The Olympics: What Does it Take to Carry the Torch?  ( Grades 3 - 8)

This unit is based on the Olympics and is best implemented during an Olympic year.  It combines geography (cultural, physical and political) of the host country as well as the history and culture of Ancient Greece.   Greek Mythology is explored as a Language Arts component and Physical Education focuses on Olympic events - primarily track and field.  This unit is approximately 9 to 12 weeks and addresses standards in Social Studies.


Study Connections: Cross Cultural Peer Tutoring  (Grade 4 - High School)
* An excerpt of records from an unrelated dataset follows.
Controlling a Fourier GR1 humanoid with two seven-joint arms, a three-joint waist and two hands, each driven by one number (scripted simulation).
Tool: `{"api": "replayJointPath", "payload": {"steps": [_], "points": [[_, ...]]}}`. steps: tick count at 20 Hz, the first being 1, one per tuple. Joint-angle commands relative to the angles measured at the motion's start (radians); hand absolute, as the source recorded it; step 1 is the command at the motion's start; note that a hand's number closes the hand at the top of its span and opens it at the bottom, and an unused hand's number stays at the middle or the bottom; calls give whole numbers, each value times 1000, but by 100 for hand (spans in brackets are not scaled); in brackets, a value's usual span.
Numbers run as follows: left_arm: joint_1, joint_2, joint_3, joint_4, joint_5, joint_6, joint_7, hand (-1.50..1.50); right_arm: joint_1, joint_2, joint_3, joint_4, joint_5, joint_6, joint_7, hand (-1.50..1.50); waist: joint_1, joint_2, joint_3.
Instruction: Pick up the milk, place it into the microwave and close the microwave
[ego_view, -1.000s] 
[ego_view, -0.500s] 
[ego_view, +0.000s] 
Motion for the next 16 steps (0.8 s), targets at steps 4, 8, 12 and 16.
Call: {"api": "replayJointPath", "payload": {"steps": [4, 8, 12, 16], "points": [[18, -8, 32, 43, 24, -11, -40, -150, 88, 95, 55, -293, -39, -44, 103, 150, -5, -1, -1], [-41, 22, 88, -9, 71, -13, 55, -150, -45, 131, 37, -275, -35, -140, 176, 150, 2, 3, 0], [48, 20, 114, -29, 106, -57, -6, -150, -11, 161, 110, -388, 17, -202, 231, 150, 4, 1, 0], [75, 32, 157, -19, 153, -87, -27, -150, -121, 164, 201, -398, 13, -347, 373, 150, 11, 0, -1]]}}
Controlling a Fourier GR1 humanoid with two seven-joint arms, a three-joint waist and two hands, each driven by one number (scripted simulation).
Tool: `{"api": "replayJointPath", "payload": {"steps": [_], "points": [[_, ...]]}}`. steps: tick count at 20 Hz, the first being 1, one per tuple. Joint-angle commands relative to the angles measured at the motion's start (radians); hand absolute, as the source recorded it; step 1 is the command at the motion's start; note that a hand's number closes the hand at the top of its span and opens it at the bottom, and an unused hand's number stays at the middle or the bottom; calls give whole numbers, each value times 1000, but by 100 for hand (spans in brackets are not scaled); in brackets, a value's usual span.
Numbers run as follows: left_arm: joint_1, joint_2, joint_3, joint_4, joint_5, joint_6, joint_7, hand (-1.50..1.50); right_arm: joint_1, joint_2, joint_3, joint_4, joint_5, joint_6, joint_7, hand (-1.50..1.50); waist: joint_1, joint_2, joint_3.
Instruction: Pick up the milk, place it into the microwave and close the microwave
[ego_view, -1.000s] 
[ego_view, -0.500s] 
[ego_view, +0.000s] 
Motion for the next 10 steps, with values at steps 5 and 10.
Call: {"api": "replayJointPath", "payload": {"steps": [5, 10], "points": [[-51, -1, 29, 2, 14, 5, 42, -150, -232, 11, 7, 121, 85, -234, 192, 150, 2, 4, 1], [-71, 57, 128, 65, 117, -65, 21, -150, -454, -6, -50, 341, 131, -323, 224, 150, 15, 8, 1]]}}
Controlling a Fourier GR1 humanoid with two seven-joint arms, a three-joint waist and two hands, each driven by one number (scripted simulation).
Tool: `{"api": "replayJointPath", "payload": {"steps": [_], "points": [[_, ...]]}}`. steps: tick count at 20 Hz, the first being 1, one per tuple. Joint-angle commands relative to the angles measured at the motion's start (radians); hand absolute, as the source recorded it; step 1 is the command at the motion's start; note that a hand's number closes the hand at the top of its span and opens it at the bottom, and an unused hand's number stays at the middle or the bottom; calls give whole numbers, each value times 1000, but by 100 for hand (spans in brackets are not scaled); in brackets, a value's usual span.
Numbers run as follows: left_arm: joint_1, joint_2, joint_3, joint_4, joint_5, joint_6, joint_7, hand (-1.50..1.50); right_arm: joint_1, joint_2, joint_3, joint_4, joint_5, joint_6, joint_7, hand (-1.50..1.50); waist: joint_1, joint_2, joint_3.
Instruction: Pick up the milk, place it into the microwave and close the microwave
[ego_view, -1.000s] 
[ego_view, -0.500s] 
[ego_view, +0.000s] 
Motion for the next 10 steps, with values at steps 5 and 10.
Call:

Based on the idea that all students come as assets to the classroom, and given responsibility, rise to the challenge.  This is an ongoing program that is based on a Service Learning model. Students who are native born English speakers are matched with peers who are non English speakers (recently arrived immigrant or refugees) and they work together on current homework assignments with native English speaking tutor helping with English vocabulary development as well as spelling and grammar.  These tutors are given training in how to do this.  They are also given time to talk about and explore each others' respective culture (through guided tasks).


Country Comes to the City - How do we Get the Food we Eat (Grades  2 - 8)    


With a focus on Natural Science and Math and Geography standards, this curriculum involves visiting a local farm and grocery store or coop.  Speakers from various aspects of the food industry are invited into the classroom as well.   Students explore a wide variety of aspects of what it takes to get the food we eat.  The unit culminates with a celebration  meal that has been planned, purchased and prepared by the students as well as  display of the projects and writings they have created along the way. This unit also may include the development of a school or classroom garden depending on location and capability of the school building. 


In Motion - A Study of Physical Science Through Bicycles (Middle and High School)

Biking is becoming more and more popular every year and the bicycle is an easy machine to demonstrate a wide variety of Physical Science concepts (from inertia to fulcrums).  With a primary focus on Physical Science, Physical Education is also a major part of this curriculum.  Students use their own bicycles (or donated bicycles from bike shops and second-hand stores) to see the practical uses of Physical Science concepts.   Students can also use bike parts to create their own machines based on the same concepts.  They also ride bikes during PE time if the school location allows or track their own bike riding in a journal.